[Dataset records — start]
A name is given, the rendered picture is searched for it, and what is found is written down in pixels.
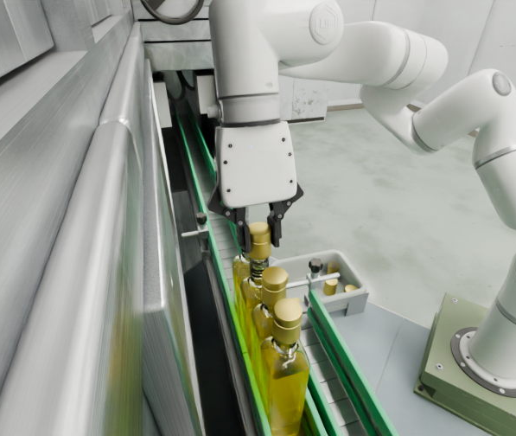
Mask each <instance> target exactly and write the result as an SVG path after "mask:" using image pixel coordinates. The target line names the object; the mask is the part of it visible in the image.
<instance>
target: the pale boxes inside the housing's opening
mask: <svg viewBox="0 0 516 436"><path fill-rule="evenodd" d="M192 71H193V80H194V87H195V91H194V95H195V103H196V105H197V107H198V109H199V111H200V113H201V114H203V113H207V106H212V105H215V100H216V98H215V85H214V75H213V74H212V73H211V72H210V70H209V69H196V70H192ZM162 77H163V74H162ZM152 79H153V84H154V89H155V95H156V103H157V109H158V113H159V119H160V124H161V128H163V127H171V126H172V124H171V119H170V113H169V103H168V97H167V91H166V86H165V81H164V78H163V80H159V78H158V75H157V74H152Z"/></svg>
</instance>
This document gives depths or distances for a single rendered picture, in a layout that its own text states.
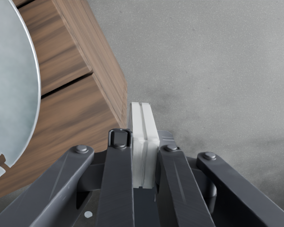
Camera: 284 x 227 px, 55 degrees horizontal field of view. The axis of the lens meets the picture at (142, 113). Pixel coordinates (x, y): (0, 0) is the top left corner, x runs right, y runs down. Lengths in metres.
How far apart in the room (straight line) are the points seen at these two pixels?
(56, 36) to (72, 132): 0.11
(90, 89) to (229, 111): 0.48
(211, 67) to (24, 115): 0.50
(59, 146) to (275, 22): 0.58
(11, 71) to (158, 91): 0.45
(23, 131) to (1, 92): 0.05
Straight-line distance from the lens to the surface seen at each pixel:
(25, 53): 0.30
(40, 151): 0.37
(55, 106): 0.34
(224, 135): 0.77
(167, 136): 0.17
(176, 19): 0.67
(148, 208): 0.63
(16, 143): 0.33
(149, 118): 0.17
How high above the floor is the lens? 0.66
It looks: 72 degrees down
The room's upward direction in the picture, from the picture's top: 172 degrees clockwise
[Dataset records — finish]
*Problem details*
Copy the lines that hold the word "lens". Take them from the records above.

*Solved problem*
Camera: 284 x 227 px, 55 degrees horizontal field of view. The axis of the lens meets the picture at (142, 113). Pixel coordinates (x, y): (0, 0) is the top left corner, x runs right, y runs down. Lengths in metres.
Straight-line distance from the lens to the surface seen at each pixel:
How high above the floor is the lens? 0.66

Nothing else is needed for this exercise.